“My sister quickly made the decision not to have children. She studied education, just like my parents, and she read in all those courses how many ways things can go wrong, apparently even with parents who had also read those courses. She was afraid she would make her children feel unwanted. For me, childlessness was more the result of a long process of not doing anything, not being adventurous and making other life choices, which seemed to be more important to me. It’s not that I’ve been thinking for twenty years that I don’t want to be a mother. But you also need to develop an attitude for life outside the box with children, and that takes time. There is doubt and also sadness about the loss. But in the end that choice will follow.”
The sick and beaten body
Heavy zone and severe diabetes, which requires injections into her own body. Alcohol addiction and eventually cancer in her mother. It was already evident in the diary fragments of the young Lize Spit that the body must suffer something.
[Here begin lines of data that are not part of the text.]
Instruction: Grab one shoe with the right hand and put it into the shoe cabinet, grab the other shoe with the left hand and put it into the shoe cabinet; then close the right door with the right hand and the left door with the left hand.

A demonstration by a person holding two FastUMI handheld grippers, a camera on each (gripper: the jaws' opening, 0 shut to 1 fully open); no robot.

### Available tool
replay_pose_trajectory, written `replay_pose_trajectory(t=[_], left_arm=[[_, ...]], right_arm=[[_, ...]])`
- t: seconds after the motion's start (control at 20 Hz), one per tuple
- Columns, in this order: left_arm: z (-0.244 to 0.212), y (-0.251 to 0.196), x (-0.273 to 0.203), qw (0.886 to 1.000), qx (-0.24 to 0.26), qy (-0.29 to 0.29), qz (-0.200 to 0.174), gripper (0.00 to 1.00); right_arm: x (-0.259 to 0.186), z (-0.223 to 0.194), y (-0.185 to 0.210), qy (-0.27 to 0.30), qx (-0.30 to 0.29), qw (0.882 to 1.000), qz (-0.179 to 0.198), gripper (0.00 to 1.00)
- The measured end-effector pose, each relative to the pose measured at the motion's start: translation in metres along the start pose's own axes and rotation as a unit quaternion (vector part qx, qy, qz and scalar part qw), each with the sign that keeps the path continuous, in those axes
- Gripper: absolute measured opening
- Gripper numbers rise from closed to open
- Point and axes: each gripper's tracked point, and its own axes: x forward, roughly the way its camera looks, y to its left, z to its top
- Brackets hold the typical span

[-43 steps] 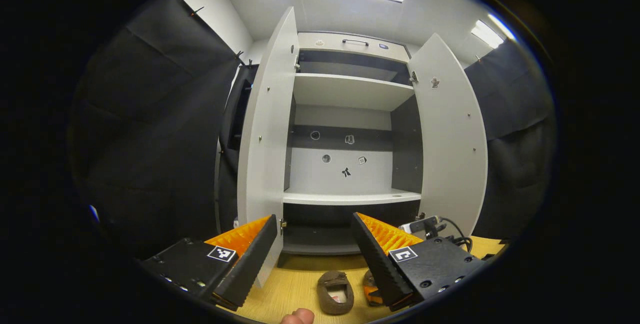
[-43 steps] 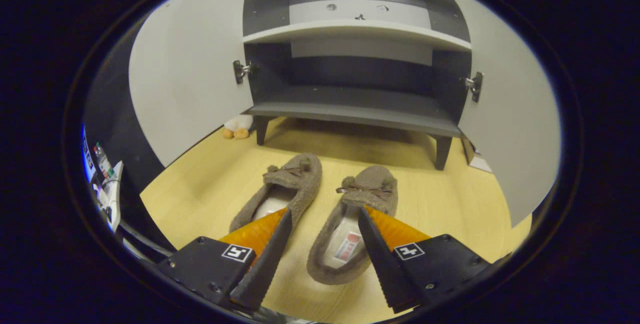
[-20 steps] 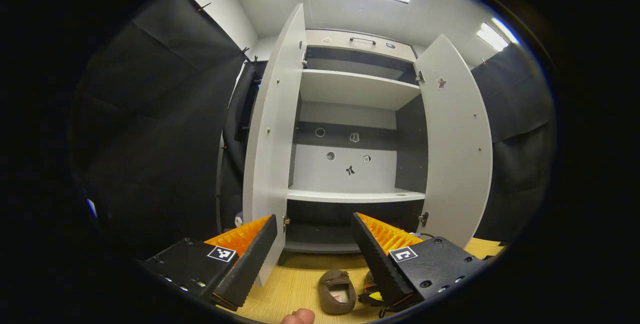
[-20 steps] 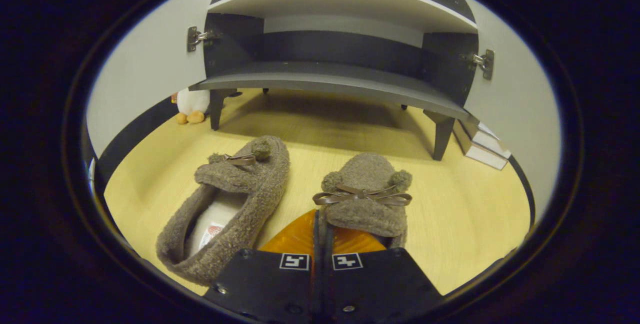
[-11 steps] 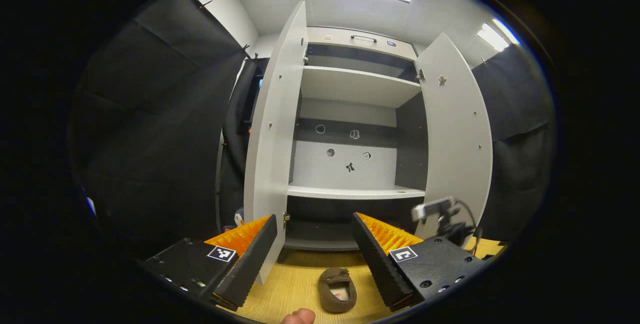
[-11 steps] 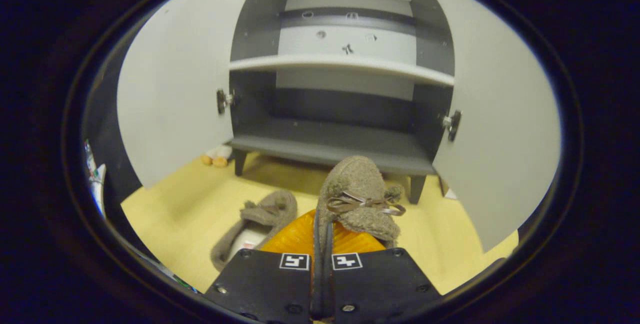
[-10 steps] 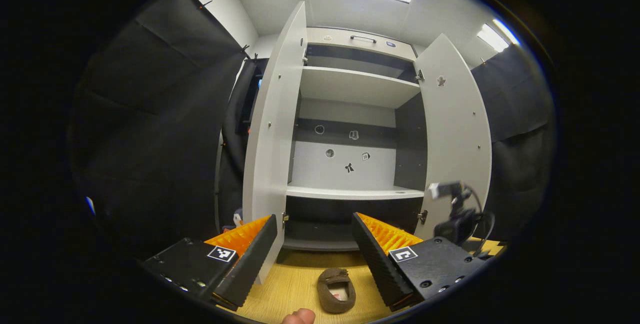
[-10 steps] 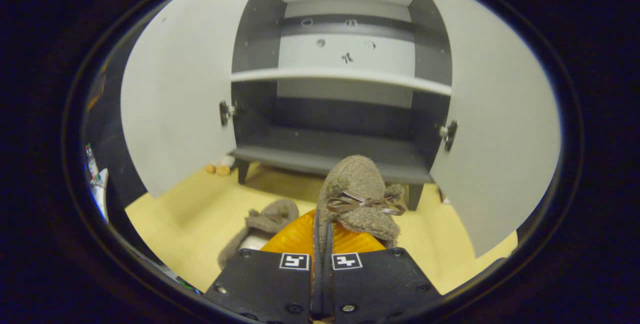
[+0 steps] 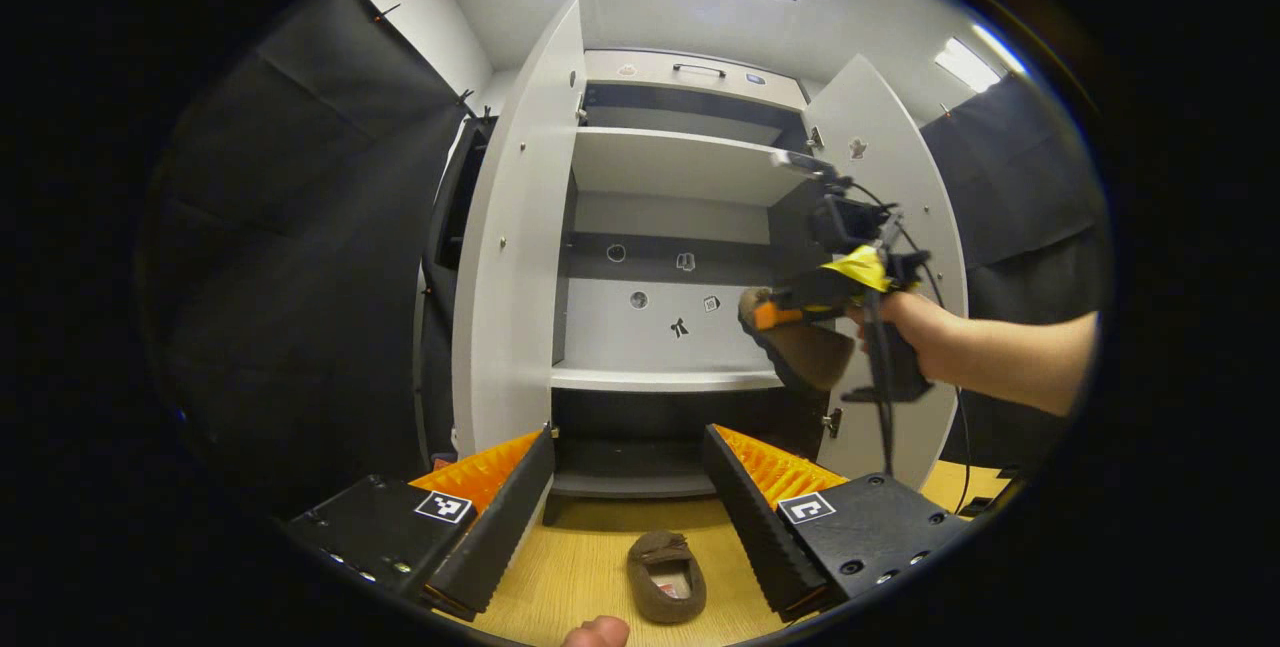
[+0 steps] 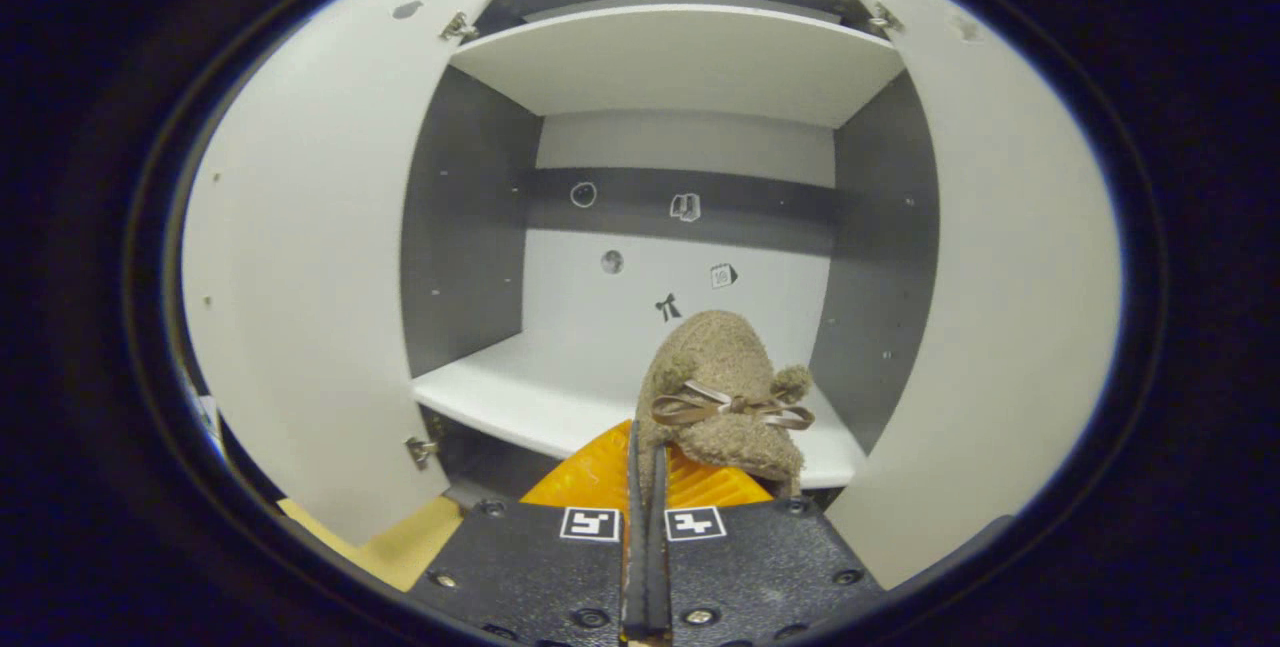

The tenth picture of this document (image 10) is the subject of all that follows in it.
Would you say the brown fuzzy shoe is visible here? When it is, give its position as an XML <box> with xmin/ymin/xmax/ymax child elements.
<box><xmin>636</xmin><ymin>309</ymin><xmax>816</xmax><ymax>498</ymax></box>

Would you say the white shoe cabinet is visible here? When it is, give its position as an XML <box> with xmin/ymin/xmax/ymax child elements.
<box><xmin>400</xmin><ymin>0</ymin><xmax>943</xmax><ymax>513</ymax></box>

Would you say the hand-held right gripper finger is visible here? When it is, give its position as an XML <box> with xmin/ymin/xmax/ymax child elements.
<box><xmin>405</xmin><ymin>417</ymin><xmax>649</xmax><ymax>647</ymax></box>
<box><xmin>645</xmin><ymin>427</ymin><xmax>886</xmax><ymax>647</ymax></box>

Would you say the white shoe cabinet door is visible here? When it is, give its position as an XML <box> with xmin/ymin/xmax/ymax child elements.
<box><xmin>825</xmin><ymin>0</ymin><xmax>1123</xmax><ymax>590</ymax></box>
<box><xmin>180</xmin><ymin>0</ymin><xmax>491</xmax><ymax>548</ymax></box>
“In Autobiography of my body I have included a selection of my childhood diaries, especially all the sentences that are related to my mother, my body, death or farewell in general,” she said. “I noticed as a child that I was very focused on pain, visits to doctors, illnesses of teachers or classmates. I was jealous when other people were sick or had to go to hospital because that made them special, so to speak. I also mention in the book that there was a time when I widened my wounds or tried to squeeze my bruised wrist even more to go to the doctor. And I had a weak core from a young age, because when I was four I had a hard zone. As I was once on the brink of death, my parents were more concerned about my health than my brother and sisters. So labeling my body as diseased was my way of getting attention, pity and love.”